You can see your job efficiency by using
seff. For example:
Job ID: 1234567
State: COMPLETED (exit code 0)
Cores per node: 64
CPU Utilized: 37-06:17:33
CPU Efficiency: 23.94% of 155-16:02:08 core-walltime
Job Wall-clock time: 07:17:49
Memory Utilized: 1.53 TB (estimated maximum)
Memory Efficiency: 100.03% of 1.53 TB (195.31 GB/node)
In this job you see that the user used 512 cores and their job ran for 7.5 hours. However their CPUTime is 894 hours which is close to 128*7 hours, which is about 25% of the actual amount of compute they request (i.e. 512*7). If your code is scaling effectively CPUTime (CPU Utilized) = NCPUS * Elapsed (Wall-clock time). If it is not that number will diverge. The best way to test this is to do some scaling tests. There are two styles you can do. Strong scaling is where you leave the problem size the same but increase the number of cores. If your code scales well it should take less time proportional to the number of cores you use.
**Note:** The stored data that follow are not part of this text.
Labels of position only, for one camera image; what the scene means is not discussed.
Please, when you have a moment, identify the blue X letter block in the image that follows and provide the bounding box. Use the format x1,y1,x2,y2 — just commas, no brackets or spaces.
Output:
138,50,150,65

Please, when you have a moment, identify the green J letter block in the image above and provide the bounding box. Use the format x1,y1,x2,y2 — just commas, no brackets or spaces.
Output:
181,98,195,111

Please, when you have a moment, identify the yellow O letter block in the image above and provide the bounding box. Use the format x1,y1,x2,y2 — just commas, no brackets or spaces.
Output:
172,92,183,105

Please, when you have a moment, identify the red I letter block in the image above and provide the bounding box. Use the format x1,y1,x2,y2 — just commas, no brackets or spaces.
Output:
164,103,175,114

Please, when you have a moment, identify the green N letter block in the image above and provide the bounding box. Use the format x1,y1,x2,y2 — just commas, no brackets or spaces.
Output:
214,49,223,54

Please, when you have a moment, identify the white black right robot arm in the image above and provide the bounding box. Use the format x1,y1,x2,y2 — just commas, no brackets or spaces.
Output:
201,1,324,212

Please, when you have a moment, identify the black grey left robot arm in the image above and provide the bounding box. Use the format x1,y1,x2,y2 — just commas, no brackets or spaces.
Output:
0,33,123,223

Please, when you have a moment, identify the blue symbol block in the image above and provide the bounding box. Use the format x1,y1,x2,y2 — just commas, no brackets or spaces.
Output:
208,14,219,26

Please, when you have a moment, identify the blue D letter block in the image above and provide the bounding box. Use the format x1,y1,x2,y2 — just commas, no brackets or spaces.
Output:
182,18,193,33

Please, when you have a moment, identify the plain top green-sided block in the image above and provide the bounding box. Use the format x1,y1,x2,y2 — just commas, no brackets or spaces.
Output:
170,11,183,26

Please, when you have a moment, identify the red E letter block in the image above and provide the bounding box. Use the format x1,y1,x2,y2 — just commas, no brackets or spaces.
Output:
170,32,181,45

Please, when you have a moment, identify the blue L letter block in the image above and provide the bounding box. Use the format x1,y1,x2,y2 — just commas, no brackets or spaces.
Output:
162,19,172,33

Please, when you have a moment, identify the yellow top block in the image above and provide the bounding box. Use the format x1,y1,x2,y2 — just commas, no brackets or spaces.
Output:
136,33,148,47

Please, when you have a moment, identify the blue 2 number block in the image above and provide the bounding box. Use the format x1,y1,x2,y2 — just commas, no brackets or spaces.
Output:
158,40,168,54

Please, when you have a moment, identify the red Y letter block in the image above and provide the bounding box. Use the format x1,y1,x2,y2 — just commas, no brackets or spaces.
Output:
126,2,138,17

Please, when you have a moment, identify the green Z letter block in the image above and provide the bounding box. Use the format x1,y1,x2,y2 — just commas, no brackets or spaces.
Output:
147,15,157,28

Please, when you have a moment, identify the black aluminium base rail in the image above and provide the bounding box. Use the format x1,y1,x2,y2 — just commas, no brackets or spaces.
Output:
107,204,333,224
The other is weak scaling where the amount of work per core remains the same but you increase the number of cores, so the size of the job scales proportionally to the number of cores. Thus if your code scales in this case the run time should remain the same.
Typically most codes have a point where the scaling breaks down due to inefficiencies in the code. Thus beyond that point there is not any benefit to increasing the number of cores you throw at the problem. That’s the point you want to look for. This is most easily seen by plotting log of the number of cores vs. log of the runtime.
The other factor that is important in a scheduling environment is that the more cores you ask for the longer your job will pend for as the scheduler has to find more room for you. Thus you need to find the sweet spot where you minimize both your runtime and how long you pend in the queue for. For example it may be the case that if you asked for 32 cores your job would take a day to run but pend for 2 hours, but if you ask for 64 cores your job would take half a day to run but would pend for 2 days. Thus it would have been better to ask for 32 cores even though the job is slower.
We also now have an array capable variant of seff called
seff-array, that makes it easy to do this analysis for array jobs.